National Exam (Indonesian: Ujian Nasional, commonly abbreviated as UN or UNAS) was a standard evaluation system of primary and secondary education in Indonesia and the determining factor of quality of education levels among the areas that are conducted by the Center for Educational Assessment of the Ministry of Education and Culture. 

The Act Number 20 of 2003 states that, in order to control the quality of education nationwide it is to be evaluated as a form of accountability of education providers to the parties concerned. Further stated that the evaluations conducted by independent agencies on a regular basis, comprehensively, transparently, and systematically to assess the achievement of national education standards and the monitoring process evaluation should be done continuously. Evaluation of the monitoring process is carried out continuously and continuous in the end will be able to fix the quality of education. Improving the quality of education begins with the determination of the standard.

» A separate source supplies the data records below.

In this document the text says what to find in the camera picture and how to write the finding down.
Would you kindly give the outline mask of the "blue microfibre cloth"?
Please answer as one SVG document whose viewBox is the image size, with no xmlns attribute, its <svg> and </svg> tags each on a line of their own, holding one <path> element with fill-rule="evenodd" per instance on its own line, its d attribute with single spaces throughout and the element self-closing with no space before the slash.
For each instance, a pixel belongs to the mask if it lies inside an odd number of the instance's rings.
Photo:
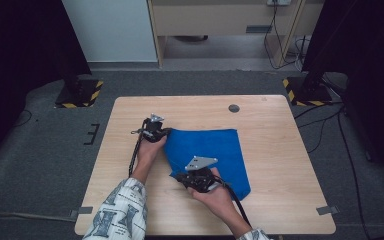
<svg viewBox="0 0 384 240">
<path fill-rule="evenodd" d="M 216 158 L 216 167 L 243 200 L 251 192 L 250 183 L 236 129 L 220 130 L 178 130 L 172 129 L 164 146 L 166 158 L 171 167 L 171 177 L 186 173 L 185 167 L 194 157 Z"/>
</svg>

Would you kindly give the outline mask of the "white panel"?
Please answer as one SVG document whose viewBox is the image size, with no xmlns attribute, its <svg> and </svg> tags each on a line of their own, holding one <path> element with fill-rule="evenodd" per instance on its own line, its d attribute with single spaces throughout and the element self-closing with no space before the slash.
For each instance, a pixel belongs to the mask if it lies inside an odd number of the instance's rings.
<svg viewBox="0 0 384 240">
<path fill-rule="evenodd" d="M 156 62 L 147 0 L 62 0 L 88 62 Z"/>
</svg>

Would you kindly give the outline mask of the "light wooden desk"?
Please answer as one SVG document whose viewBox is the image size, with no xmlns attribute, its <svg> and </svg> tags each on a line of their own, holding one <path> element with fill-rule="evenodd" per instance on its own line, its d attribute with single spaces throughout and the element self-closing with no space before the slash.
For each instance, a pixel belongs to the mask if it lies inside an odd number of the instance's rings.
<svg viewBox="0 0 384 240">
<path fill-rule="evenodd" d="M 264 34 L 274 65 L 286 63 L 297 36 L 313 33 L 325 0 L 292 0 L 283 7 L 267 0 L 147 0 L 157 57 L 168 36 Z"/>
</svg>

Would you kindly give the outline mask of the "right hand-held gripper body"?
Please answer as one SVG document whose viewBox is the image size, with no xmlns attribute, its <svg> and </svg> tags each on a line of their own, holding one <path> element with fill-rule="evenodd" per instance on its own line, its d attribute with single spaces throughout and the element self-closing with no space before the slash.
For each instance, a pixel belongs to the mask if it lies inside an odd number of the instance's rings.
<svg viewBox="0 0 384 240">
<path fill-rule="evenodd" d="M 215 176 L 209 166 L 218 162 L 217 158 L 194 156 L 185 166 L 185 173 L 189 174 L 186 180 L 194 184 L 193 189 L 200 193 L 207 193 L 216 186 L 224 186 L 224 181 Z"/>
</svg>

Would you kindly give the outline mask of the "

Determination standards continue to rise is expected to encourage increased quality of education, which is the determination of educational standards is the determination of the limit value (cut-off score). One is said to have passed the exam when it has passed the limit value of the boundary between learners who have mastered certain competencies with learners who have not mastered certain competencies. When that happens on the national exam or school then the boundary value function to separate the students who graduated and did not pass is called the limit of graduation, graduation delimitation activities called standard setting.

Benefits of standard setting final exam:

 The limit of graduation each subject in accordance with the demands of minimum competency.
 The same standards for each subject as a minimum standard of competency achievement.
It has been proposed to do a computerized version of National Exam, with trials starting in 2015.

In the same year, National Exam is no longer a standard of education completion as it is stated on Government Regulation No. 13 of 2015. The government policy states that education completion will depend on completing all school learning programs, obtaining at least good on attitude aspect score, and passing the school exam.  

There is no cut-off score because the newest exam policy is aimed to map Indonesian students’ competency in every single region in Indonesia. The data are going to be analyzed and will be used to make education improvement strategies in Indonesia. 

Originally, the 2020 National Exam was scheduled to be the last, as it will replaced by a new format the following year. However, due to the coronavirus pandemic, President Joko Widodo announced the cancellation of the 2020 national examination for all education levels, except Vocational High School (Sekolah Menengah Kejuruan, SMK) that has already been conducted in 47% of the schools in the country. As a result, the National Exam in Indonesia removed a year earlier.

Subjects

Elementary school (Sekolah Dasar/Madrasah Ibtidaiyah (SD/MI)) 
 Indonesian
 Maths
 Science

Middle school (Sekolah Menengah Pertama/Madrasah Tsanawiyah (SMP/MTs)) 
 Indonesian
 Maths
 Science (Physics/Biology)
 English
 Social studies (History, Sociology, Economy, Geography,)

High school (Sekolah Menengah Atas/Sekolah Menengah Kejuruan/Madrasah Aliyah (SMA/SMK/MA)) 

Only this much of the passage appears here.